As politely directed, Carol finished her breakfast -- the best meal she'd had in 17 days -- and followed the teen to the second floor. She and the Penny were arriving just in time to trade polite smiles with Emily, who was closing the gate on the open face freight elevator and ascending, presumably to her own living quarters.

Penny knocked on a door that still had a tattoo and piercing artist's name and logo on the translucent, glazed window. It opened, and another woman -- who would introduce herself as Florence -- invited the two of them inside, asking, "You must be Caroline. We heard you were coming."

"Carol … please," the new team member requested. Introductions were made between Carol and the 5 people currently present. She was given the names of the missing members, not that she thought she would remember. Eager to see why she was here, Carol asked politely, "So, what can I do to help you?"

A man named Peter took charge of the explanation. He'd been a community college professor, so he was no dummy; but -- like the others -- he'd had no experience in solar power systems, and all he could do was read the Owner's Manual and try to make things work.

"Bad regulator," Carol finally deduced after spending a couple of hours working with Peter, Florence, and another woman named Cami, or Camille. She explained what she meant, showing how current wasn't flowing as it should. When they asked what the fix was, she told them with a matter of fact tone, "We just have to use another regulator. Where is it?"

The pair just stared at her for a moment before Peter finally answered, "We don't have one."
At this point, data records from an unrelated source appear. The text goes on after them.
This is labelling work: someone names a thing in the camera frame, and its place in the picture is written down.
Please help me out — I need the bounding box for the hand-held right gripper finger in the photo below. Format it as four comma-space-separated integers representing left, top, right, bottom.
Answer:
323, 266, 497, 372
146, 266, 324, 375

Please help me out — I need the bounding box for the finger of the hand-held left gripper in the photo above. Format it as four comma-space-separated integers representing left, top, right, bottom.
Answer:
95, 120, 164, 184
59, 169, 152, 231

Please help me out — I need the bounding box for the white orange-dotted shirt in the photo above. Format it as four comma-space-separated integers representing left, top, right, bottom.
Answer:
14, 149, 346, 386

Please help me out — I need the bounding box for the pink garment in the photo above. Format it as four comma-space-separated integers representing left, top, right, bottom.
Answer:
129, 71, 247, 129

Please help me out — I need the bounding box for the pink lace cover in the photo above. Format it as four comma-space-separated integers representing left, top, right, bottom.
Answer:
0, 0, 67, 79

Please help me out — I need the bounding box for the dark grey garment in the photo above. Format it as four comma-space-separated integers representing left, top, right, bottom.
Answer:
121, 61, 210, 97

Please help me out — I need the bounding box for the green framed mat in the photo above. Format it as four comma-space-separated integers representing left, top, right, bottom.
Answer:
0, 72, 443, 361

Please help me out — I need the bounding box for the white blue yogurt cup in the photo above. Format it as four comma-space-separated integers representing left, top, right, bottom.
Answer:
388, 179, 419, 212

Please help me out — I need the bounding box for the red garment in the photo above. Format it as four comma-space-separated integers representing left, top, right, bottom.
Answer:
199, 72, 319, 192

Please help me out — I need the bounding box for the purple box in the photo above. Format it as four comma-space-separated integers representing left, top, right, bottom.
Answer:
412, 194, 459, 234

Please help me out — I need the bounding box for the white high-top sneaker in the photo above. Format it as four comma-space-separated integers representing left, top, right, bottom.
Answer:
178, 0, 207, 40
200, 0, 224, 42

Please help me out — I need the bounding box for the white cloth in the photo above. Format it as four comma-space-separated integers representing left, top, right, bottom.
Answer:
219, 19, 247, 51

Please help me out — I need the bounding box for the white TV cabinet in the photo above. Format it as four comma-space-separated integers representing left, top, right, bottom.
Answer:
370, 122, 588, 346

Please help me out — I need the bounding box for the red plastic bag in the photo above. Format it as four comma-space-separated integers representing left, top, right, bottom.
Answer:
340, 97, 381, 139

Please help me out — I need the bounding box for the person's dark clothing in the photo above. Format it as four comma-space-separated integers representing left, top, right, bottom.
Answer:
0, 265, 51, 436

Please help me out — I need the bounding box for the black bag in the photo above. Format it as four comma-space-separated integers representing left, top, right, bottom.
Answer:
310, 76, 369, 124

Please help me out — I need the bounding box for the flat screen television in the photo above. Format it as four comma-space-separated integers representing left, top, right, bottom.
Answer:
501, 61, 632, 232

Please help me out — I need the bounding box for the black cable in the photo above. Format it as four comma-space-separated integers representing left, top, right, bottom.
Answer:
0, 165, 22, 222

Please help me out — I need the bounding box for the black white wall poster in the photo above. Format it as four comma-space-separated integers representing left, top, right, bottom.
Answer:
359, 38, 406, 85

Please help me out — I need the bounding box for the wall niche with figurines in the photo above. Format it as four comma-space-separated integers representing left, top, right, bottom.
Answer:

"Is there another fix?" Florence asked.

Carol contemplated a moment, then answered bluntly, "No. You can't jerry-rig these things. I mean, you could, if you knew all the specs. But, the manual doesn't give us that. There's really only one solution. Well, two actually. First, give it up. But, I guess that's not an option. Second..."

She hesitated, not wanting to even think the thought, let alone speak it. But as the others stared at her with knowing expressions, Carol finally said what the others were thinking, "We have to go out and find another regulator."